Él miró las arrugas blancas y hondas que corrían de los párpados de Miguel a la
mejilla barbada; esas arrugas eran como la nieve de su rostro. No las olvidaría, porque
en ellas había aprendido a ver la alegría, el valor, la rabia, la serenidad. A veces habían
ganado, antes de que volvieran a arrojarlos hacia atrás. A veces sólo habían perdido.
Pero antes de ganar o perder, ya estaba en las líneas de la cara de Miguel la actitud que
debían tener. Aprendió mucho en la cara de Miguel. Sólo le faltaba verlo llorar.
Apagó el cigarro sobre el piso y la punta se regó como un fuete de centellas y le
preguntó a Miguel por qué estaban perdiendo y él señaló hacia las montañas de la
frontera y dijo: —Porque nuestras ametralladoras no pasaron por ahí.
También Miguel apagó el cigarro y comenzó a canturrear:
Los cuatro generales, los cuatro generales,
los cuatro generales, mamita mía,
que se han alzado...
y él le contestó, recargado también contra los sacos de arena:
Para la Nochebuena, mamita mía,
serán ahorcados, serán ahorcados...
Cantaron mucho, para matar el tiempo. Había muchas horas como ésta, en las que
vigilaban y no pasaba nada y entonces cantaban. No anunciaban que iban a cantar.

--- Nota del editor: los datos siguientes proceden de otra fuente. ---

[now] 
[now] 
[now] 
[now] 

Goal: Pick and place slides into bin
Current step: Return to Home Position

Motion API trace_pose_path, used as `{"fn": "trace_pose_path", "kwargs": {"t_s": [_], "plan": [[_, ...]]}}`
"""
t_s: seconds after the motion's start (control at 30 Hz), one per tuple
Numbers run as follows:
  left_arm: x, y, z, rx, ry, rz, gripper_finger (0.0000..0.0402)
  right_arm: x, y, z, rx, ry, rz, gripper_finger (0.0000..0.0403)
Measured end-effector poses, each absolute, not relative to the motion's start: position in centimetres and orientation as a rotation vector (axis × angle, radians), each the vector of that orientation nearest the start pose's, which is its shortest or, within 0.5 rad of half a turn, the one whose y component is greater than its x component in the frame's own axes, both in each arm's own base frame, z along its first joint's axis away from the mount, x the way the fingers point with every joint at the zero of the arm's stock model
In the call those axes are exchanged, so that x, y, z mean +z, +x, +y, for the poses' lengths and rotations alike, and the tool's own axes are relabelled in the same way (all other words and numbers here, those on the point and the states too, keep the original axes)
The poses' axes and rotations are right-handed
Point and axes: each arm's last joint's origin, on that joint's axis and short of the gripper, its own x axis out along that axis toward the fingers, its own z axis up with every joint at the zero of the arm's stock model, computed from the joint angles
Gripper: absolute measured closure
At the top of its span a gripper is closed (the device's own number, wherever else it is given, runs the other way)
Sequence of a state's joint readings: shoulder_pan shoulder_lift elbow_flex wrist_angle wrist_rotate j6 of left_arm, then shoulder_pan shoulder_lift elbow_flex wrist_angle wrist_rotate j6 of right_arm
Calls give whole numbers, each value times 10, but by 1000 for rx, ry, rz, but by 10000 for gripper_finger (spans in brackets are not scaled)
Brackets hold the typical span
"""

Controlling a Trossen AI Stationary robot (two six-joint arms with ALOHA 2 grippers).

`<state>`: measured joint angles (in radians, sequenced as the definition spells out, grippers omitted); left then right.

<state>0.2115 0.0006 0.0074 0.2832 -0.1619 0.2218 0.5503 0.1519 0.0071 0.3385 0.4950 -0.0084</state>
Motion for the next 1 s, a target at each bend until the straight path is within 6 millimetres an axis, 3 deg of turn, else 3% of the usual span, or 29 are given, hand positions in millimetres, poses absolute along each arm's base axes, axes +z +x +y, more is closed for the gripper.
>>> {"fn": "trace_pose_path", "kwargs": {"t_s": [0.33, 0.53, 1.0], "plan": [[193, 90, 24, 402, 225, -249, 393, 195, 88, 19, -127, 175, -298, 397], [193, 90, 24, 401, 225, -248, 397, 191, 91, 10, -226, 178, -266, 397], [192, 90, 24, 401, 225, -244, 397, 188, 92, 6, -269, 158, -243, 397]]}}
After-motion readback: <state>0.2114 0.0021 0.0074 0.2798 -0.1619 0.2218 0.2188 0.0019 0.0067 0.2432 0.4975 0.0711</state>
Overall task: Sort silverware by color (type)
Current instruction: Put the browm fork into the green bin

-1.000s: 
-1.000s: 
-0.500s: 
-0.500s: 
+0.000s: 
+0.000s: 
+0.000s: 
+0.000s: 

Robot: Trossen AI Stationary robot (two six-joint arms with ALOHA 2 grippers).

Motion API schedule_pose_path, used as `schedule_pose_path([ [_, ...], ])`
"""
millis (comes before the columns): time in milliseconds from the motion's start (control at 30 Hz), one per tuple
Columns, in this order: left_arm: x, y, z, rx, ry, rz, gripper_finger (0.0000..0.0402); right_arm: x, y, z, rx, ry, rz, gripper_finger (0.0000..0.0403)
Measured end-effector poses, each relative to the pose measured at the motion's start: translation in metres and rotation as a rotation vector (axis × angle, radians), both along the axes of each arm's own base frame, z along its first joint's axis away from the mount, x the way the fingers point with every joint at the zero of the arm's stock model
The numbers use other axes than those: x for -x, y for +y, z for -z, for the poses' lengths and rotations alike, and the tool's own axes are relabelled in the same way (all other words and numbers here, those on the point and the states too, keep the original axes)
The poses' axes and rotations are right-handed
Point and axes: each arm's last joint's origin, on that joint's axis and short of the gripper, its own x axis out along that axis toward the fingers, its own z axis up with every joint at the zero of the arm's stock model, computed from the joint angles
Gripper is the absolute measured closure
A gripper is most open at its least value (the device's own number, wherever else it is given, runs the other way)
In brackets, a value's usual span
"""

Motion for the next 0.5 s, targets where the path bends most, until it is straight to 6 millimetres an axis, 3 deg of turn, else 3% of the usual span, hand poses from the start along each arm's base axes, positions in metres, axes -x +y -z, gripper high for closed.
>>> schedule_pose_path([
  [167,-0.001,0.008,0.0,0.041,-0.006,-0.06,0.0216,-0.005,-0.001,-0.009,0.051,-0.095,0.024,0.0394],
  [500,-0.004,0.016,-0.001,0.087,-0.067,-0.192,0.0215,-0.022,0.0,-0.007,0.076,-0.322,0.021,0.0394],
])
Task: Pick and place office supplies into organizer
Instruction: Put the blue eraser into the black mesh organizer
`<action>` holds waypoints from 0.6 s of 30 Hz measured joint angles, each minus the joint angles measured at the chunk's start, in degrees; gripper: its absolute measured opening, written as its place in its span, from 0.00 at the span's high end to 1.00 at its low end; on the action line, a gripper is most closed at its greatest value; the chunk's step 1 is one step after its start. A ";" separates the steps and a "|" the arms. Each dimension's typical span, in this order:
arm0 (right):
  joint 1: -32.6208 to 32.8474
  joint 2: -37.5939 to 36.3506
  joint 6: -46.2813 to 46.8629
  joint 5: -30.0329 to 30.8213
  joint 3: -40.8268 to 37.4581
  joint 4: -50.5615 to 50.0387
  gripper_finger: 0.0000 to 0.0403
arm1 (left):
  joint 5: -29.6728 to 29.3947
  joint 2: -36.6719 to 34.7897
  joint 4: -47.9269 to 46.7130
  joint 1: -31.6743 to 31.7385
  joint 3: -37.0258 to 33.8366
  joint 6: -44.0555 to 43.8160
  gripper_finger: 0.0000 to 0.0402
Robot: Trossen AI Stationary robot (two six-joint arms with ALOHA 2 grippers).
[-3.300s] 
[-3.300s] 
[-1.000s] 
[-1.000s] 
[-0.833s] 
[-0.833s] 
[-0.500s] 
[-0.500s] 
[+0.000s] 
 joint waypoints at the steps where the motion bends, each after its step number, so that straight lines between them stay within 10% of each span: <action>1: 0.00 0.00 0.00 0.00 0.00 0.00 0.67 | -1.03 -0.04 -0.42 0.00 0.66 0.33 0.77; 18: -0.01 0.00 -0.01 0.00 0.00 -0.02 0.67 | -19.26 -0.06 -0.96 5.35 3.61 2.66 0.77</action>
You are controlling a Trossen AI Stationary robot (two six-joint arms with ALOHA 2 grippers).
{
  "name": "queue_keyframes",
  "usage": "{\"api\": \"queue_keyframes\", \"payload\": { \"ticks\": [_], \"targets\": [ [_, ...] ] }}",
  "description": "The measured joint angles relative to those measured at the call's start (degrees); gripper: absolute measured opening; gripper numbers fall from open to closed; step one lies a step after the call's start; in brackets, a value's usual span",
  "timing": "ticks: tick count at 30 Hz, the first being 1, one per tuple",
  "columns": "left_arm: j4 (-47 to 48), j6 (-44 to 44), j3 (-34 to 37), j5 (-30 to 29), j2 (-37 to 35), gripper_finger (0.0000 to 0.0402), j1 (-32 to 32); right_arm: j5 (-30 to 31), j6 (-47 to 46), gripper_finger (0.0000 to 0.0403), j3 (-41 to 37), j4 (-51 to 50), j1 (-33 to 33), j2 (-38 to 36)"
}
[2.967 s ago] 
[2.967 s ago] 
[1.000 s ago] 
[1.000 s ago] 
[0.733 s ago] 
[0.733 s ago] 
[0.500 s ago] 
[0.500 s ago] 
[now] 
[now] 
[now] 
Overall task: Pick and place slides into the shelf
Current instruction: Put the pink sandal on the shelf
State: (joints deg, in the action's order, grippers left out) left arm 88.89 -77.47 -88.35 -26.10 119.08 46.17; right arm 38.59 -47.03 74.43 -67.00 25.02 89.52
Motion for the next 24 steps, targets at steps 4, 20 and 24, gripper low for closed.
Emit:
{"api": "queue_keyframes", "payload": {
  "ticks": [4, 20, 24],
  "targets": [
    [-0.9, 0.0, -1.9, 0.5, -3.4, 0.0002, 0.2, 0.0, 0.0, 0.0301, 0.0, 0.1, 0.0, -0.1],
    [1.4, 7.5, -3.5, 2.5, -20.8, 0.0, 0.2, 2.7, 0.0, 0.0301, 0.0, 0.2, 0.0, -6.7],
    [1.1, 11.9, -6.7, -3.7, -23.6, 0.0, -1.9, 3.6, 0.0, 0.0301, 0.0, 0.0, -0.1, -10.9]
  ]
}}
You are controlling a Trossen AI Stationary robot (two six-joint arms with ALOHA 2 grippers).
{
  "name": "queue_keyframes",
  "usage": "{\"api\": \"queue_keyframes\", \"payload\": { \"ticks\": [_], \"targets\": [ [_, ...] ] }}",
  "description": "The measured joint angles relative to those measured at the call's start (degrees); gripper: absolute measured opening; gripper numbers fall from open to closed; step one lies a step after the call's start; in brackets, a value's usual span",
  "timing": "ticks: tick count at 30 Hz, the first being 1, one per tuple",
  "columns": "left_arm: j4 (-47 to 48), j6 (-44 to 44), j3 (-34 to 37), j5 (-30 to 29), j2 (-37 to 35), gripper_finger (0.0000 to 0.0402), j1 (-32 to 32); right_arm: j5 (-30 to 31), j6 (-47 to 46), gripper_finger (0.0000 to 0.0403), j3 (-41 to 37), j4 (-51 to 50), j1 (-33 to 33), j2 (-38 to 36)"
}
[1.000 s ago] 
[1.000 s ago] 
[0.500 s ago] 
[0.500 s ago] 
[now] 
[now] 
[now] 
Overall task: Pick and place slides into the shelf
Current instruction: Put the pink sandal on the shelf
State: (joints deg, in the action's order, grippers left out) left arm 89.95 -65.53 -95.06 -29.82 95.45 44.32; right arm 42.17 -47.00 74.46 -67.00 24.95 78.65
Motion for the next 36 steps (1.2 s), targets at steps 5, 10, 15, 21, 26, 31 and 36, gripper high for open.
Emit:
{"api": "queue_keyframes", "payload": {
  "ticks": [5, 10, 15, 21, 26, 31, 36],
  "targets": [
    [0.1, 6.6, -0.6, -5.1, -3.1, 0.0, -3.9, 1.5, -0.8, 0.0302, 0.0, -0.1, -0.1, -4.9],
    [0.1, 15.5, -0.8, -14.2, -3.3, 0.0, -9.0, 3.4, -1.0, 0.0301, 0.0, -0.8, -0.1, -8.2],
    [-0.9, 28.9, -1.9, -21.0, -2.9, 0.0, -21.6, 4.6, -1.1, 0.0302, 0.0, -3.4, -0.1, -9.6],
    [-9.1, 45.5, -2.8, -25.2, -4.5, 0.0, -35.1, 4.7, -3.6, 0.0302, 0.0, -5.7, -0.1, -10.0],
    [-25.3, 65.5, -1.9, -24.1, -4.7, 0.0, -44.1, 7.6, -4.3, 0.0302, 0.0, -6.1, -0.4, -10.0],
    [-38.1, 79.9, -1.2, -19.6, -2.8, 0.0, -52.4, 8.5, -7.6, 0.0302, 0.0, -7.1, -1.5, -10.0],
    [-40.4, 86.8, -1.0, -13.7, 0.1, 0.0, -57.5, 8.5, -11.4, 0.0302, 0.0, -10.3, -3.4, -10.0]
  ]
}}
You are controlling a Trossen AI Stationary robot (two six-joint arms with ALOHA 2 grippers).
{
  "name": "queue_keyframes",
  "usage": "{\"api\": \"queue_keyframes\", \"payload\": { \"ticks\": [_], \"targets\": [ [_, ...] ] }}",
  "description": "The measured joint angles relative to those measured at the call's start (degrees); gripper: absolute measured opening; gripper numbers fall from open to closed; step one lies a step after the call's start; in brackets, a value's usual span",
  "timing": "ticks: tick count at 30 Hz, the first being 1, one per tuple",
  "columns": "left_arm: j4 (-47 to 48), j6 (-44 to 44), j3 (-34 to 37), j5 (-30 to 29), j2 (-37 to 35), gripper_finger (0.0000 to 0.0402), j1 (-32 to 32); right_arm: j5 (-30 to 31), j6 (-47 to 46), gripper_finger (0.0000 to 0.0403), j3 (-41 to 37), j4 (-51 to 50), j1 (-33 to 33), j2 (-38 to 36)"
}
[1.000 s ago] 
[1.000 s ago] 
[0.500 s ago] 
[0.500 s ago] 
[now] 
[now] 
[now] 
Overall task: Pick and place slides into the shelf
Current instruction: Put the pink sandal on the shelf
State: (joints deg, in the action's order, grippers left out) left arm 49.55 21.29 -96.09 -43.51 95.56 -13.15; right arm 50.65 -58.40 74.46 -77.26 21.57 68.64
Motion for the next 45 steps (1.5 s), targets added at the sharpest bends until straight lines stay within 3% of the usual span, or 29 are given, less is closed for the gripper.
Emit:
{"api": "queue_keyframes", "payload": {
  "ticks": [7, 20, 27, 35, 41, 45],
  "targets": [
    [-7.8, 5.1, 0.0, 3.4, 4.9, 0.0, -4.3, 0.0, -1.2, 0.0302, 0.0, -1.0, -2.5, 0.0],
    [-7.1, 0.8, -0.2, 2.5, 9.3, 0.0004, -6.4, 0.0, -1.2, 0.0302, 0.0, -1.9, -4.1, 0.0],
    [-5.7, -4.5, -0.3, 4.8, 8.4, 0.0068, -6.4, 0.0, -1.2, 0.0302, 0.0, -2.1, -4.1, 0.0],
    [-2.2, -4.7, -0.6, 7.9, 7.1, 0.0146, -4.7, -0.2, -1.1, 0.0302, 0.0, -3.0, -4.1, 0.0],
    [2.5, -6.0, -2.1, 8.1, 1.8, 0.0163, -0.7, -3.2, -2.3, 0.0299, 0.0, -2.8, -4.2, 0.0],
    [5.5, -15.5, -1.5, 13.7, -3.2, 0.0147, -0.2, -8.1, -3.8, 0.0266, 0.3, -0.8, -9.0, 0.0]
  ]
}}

Tampoco sentían vergüenza de cantar en voz alta enfrente de los demás. Igual que
cuando reían sin motivo y jugaban a las peleas y también cantaban en la playa cerca de
Cocuya, con los pescadores. Sólo que ahora cantaban para darse ánimo, aunque la letra
pareciera una burla, porque los cuatro generales no fueron ahorcados, sino que los
tenían copados en este pueblo y frente a ellos estaba la frontera de la montaña. Ya no
tenían a dónde ir.
El sol empezó a esconderse temprano, como a las cuatro de la tarde, y él acarició su
viejo fusil naranjero, con su mango pintado de amarillo, y se puso la gorra. Se abufandó,
igual que Miguel. Desde hacía días, quería proponerle una cosa. Sus botas estaban
gastadas, pero todavía aguantaban. Miguel, en cambio, andaba con unas alpargatas
viejas, envueltas en trapos y amarradas con cordeles. Quería decirle que podían alternar
las botas: un día él y otro día yo. Pero no se atrevía. Las arrugas de la cara le decían que
no debía hacerlo. Ahora se soplaron las manos, porque ya sabían lo que es pasar una
noche de invierno sobre la azotea. Entonces, del fondo de la calle, como si hubiera
salido de uno de esos cráteres, apareció corriendo un soldado nuestro republicano.
Agitaba los brazos y por fin cayó, boca abajo. Detrás de él, varios soldados republicanos
golpeaban con las botas las aceras bombardeadas. Aquel cañoneo, que parecía tan
lejano, se acercó de un solo golpe y desde la calle uno de los soldados gritó:
—¡Armas, por favor, armas!
—¡No se detengan! —gritó el hombre que iba al frente de nuestros soldados—. ¡No
sean un blanco fácil!
Pasaron corriendo debajo de ellos y ellos apuntaron la ametralladora hacia la
retaguardia de sus compañeros: creyeron que los venían persiguiendo.